*Aim of the task*. Count every line in the entries below that contains the word "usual", and give only that number.

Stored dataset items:
########
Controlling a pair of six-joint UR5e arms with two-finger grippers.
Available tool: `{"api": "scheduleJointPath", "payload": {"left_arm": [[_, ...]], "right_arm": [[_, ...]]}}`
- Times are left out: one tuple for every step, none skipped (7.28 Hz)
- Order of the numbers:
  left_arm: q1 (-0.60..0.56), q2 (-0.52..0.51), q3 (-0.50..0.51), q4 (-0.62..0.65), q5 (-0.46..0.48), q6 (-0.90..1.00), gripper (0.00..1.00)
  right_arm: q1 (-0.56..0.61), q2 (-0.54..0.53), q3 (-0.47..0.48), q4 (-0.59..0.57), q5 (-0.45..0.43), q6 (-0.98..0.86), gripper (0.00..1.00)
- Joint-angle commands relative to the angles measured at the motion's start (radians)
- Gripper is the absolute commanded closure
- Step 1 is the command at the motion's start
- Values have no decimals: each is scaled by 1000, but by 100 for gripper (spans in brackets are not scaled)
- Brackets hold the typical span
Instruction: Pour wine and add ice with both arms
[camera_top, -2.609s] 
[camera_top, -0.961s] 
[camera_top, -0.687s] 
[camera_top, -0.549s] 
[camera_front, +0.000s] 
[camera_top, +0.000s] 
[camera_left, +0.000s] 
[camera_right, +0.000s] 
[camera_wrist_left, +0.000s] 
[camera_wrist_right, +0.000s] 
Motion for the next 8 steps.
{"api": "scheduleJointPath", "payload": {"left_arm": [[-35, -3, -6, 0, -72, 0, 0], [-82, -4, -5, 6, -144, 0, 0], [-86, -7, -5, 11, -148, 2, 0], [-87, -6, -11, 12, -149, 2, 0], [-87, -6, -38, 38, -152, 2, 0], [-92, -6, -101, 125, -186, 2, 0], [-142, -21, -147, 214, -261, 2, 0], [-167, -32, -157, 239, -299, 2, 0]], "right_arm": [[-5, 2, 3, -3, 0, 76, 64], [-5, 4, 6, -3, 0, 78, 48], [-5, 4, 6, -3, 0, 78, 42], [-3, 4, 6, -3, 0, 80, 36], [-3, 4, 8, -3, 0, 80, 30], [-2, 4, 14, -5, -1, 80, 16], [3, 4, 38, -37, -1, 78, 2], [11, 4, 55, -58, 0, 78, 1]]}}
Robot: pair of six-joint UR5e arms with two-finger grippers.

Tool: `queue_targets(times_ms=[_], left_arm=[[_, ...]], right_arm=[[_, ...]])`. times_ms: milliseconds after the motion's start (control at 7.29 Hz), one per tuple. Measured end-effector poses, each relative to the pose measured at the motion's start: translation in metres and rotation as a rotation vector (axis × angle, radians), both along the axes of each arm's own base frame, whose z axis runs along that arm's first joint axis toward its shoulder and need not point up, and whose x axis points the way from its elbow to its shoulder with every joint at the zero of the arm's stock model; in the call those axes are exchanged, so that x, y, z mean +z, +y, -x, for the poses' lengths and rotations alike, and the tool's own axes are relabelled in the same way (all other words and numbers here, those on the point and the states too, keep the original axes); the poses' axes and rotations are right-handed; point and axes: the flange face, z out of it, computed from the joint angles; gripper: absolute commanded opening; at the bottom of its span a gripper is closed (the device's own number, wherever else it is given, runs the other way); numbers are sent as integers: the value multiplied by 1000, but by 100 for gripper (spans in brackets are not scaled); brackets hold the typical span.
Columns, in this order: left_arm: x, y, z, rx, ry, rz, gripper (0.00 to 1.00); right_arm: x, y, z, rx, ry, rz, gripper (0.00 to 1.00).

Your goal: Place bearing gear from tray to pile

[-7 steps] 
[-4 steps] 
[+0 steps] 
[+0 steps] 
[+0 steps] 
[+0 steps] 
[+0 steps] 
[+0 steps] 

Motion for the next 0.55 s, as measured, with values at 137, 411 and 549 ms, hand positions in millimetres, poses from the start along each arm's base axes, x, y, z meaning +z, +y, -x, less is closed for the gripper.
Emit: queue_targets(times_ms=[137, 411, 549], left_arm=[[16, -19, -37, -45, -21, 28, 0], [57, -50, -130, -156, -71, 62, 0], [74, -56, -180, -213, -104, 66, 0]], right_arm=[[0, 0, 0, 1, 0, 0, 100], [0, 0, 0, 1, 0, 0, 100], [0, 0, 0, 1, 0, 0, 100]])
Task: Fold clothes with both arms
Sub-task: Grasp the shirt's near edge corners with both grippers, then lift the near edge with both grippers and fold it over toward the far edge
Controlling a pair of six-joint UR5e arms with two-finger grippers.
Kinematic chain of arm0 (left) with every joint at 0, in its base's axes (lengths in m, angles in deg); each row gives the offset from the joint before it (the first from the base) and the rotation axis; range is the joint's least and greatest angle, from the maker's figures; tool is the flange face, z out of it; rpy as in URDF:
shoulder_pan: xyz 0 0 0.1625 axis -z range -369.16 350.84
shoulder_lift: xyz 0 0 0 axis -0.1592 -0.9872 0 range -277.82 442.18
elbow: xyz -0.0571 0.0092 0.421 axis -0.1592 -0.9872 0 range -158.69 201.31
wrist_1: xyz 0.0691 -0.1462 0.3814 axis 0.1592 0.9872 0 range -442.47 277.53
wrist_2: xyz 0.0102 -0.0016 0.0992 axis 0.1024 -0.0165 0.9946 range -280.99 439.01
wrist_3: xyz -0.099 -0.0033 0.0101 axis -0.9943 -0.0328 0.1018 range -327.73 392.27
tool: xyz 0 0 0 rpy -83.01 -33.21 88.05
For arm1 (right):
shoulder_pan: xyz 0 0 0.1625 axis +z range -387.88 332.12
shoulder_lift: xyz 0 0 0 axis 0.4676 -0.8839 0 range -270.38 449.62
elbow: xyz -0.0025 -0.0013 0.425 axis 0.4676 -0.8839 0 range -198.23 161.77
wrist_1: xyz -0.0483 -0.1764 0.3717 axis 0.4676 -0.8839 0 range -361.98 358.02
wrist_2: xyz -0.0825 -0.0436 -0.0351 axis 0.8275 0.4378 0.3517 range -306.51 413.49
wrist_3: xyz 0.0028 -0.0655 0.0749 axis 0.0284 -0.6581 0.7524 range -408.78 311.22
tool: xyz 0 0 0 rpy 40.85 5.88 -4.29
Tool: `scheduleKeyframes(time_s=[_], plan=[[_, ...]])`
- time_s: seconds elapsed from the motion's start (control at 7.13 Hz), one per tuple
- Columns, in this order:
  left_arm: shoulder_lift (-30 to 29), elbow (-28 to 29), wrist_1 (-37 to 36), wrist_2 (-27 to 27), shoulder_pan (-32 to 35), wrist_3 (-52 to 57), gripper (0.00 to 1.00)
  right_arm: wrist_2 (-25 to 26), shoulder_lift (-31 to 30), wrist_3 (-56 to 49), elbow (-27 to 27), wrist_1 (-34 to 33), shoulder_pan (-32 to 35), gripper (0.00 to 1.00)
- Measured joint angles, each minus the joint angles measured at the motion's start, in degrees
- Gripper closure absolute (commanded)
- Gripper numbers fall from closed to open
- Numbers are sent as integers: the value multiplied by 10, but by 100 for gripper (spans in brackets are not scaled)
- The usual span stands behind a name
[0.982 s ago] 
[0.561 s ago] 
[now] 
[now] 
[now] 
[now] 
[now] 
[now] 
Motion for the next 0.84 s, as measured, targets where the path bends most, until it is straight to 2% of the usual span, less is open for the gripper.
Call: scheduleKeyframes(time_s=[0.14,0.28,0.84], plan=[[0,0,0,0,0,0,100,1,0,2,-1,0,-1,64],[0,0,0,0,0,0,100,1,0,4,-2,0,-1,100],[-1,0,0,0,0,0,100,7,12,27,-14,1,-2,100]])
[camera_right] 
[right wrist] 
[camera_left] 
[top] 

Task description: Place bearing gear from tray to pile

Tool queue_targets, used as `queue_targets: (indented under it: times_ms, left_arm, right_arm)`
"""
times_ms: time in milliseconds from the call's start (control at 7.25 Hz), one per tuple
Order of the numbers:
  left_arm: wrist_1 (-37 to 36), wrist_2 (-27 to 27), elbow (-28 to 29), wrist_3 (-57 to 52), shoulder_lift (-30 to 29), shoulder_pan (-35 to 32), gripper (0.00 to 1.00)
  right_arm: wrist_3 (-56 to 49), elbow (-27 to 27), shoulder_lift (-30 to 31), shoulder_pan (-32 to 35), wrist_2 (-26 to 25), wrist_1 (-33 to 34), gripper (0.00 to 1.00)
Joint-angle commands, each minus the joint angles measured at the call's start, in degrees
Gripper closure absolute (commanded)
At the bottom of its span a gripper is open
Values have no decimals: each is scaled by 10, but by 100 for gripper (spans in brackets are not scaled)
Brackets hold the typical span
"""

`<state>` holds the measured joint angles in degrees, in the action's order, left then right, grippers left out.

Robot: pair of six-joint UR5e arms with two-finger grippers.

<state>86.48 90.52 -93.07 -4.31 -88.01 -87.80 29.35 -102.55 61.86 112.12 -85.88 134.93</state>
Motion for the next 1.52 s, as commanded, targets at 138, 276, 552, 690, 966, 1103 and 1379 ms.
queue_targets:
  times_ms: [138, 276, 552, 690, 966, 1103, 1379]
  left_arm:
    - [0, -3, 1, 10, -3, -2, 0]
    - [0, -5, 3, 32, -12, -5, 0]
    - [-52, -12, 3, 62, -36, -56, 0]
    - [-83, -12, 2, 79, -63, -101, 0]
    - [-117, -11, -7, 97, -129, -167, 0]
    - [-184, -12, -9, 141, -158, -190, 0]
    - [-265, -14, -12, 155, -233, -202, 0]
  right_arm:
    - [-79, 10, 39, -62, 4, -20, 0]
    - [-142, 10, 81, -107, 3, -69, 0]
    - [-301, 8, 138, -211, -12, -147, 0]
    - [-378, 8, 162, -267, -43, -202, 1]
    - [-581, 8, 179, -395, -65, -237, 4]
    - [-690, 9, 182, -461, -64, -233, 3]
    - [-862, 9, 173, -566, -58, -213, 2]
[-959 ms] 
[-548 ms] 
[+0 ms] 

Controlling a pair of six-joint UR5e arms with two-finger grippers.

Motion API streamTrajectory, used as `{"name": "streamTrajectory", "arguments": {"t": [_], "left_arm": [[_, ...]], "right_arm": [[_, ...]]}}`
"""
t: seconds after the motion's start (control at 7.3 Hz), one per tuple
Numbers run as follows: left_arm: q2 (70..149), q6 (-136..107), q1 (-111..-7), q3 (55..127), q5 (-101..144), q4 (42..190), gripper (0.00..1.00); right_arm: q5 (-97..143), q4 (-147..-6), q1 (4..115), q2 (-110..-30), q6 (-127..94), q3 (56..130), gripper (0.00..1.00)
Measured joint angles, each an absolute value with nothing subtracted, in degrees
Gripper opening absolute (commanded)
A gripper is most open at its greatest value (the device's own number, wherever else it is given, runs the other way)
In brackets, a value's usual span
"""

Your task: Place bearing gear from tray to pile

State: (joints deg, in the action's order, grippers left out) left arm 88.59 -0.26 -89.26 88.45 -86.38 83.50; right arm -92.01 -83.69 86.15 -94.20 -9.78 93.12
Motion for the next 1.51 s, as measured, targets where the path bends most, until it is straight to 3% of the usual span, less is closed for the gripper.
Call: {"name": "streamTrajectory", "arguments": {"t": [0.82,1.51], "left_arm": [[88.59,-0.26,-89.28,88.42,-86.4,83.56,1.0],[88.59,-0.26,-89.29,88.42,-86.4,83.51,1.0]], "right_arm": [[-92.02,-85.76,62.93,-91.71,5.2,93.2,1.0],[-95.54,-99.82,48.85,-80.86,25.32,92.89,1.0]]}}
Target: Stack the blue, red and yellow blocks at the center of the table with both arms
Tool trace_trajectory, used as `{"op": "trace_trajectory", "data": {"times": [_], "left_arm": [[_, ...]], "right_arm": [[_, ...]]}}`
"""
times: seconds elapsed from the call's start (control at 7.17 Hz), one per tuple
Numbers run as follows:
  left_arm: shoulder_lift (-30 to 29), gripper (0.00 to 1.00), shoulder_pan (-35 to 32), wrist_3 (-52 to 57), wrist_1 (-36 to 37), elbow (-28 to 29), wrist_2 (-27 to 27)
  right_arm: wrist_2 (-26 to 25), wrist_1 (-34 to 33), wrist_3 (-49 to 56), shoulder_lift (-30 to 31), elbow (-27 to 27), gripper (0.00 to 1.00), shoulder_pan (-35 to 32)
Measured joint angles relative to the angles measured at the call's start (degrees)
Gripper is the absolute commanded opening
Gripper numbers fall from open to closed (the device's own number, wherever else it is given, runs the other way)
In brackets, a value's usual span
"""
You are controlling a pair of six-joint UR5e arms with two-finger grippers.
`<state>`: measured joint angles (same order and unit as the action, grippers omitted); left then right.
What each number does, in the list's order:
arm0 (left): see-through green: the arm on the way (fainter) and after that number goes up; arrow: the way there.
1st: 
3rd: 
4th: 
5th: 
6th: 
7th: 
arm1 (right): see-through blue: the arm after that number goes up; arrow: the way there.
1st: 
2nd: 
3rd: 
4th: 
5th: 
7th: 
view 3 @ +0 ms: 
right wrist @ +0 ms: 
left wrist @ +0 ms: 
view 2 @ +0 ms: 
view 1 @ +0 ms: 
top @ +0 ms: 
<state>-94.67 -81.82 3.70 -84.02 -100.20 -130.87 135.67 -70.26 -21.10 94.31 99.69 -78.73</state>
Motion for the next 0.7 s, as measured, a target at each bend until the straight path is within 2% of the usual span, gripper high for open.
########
*Task answer*. 6